Clinical Research Institute, First Affiliated Hospital of Nanjing Medical University, Nanjing, China.
Department of Epidemiology and Biostatistics, School of Public Health, Southeast University, Nanjing, China.
Int J Epidemiol. 2023 Jun 6;52(3):942-951. doi: 10.1093/ije/dyac239.
Prevalence estimates are fundamental to epidemiological studies. Although they are highly vulnerable to misclassification bias, the risk of bias assessment of prevalence estimates is often neglected. Quantitative bias analysis (QBA) can effectively estimate misclassification bias in epidemiological studies; however, relatively few applications are identified. One reason for its low usage is the lack of knowledge and tools for these methods among researchers. To expand existing evaluation methods, based on the QBA principles, three indicators are proposed. One is the relative bias that quantifies the bias direction through its signs and the bias magnitude through its quantity. The second is the critical point of positive test proportion in case of a misclassification bias that is equal to zero.

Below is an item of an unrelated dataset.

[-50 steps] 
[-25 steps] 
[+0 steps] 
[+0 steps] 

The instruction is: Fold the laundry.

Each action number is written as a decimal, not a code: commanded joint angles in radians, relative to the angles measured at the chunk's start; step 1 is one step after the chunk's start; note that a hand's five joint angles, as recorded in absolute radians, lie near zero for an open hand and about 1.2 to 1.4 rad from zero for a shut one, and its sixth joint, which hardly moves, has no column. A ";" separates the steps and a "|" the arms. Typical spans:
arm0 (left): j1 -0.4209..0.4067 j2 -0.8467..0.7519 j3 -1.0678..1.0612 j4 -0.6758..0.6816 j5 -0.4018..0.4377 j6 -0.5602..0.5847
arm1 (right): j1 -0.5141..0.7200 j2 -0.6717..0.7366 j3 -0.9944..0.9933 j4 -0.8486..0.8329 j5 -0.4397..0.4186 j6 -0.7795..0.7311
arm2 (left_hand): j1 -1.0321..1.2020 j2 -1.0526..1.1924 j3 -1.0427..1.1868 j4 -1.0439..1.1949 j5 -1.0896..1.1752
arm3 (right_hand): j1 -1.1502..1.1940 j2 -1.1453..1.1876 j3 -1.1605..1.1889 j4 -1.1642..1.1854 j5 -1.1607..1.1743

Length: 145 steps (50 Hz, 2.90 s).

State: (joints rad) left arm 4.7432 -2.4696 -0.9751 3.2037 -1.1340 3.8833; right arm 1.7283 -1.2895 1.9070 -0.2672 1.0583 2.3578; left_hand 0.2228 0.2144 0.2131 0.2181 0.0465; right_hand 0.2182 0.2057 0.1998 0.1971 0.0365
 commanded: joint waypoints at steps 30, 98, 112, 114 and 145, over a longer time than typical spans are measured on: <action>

The third is the bound of positive test proportion equal to adjusted prevalence at misclassification bias level α. These indicators express the magnitude, direction and uncertainty of the misclassification bias of prevalence estimates, respectively. Using these indicators, it was found that slight oscillations of the positive test proportion within a certain range can lead to substantial increases in the misclassification bias. Hence, researchers should account for misclassification error analytically when interpreting the significance of adjusted prevalence for epidemiological decision making. This highlights the importance of applying QBA to these analyses. In this article, we have used three real-world cases to illustrate the characteristics and calculation methods of presented indicators. To facilitate application, an Excel-based calculation tool is provided.
患病率估计是流行病学研究的基础。尽管它们极易受到分类错误偏倚的影响,但患病率估计的偏倚风险评估往往被忽视。定量偏倚分析(QBA)可以有效地估计流行病学研究中的分类错误偏倚;然而,很少有应用被识别。其使用率低的原因之一是研究人员对这些方法缺乏了解和工具。为了扩展现有的评估方法,基于 QBA 原则,提出了三个指标。一个是相对偏差,通过其符号量化偏差方向,通过其数量量化偏差幅度。第二个是分类错误偏倚等于零时阳性测试比例的临界点。第三个是在分类错误偏倚水平 α 处等于调整后患病率的阳性测试比例的上限。这些指标分别表示患病率估计的分类错误偏倚的大小、方向和不确定性。使用这些指标发现,阳性测试比例在一定范围内的轻微波动可能导致分类错误偏倚的大幅增加。因此,研究人员在解释调整后患病率对流行病学决策的意义时,应在分析中考虑分类错误。这突出了将 QBA 应用于这些分析的重要性。在本文中,我们使用了三个真实案例来说明所提出指标的特征和计算方法。为了便于应用,提供了一个基于 Excel 的计算工具。